#### About this exercise:
Answer with one figure only, the number of lines below in which "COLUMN" occurs.

#### Material provided:
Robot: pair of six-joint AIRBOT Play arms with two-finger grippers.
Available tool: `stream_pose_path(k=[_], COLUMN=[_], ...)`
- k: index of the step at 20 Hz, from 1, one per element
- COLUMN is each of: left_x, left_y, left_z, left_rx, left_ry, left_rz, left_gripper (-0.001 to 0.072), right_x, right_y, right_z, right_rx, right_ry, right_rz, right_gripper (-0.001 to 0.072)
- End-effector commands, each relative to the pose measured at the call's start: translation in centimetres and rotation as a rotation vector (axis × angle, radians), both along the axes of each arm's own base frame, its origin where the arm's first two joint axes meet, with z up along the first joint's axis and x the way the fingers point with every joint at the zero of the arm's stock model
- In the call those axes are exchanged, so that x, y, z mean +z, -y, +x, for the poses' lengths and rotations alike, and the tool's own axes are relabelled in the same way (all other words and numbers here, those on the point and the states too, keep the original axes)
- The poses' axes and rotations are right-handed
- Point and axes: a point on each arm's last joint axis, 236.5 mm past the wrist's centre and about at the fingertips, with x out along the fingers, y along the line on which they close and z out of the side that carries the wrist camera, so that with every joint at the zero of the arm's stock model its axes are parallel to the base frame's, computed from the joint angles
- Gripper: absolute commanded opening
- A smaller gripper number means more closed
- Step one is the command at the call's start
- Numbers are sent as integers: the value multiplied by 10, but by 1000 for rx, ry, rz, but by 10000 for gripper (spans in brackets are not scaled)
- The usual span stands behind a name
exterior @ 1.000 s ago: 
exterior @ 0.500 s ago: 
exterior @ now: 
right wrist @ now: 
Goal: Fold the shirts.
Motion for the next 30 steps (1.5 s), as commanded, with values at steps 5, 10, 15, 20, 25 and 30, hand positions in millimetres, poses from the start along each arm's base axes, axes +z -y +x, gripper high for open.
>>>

#### Finished task:
2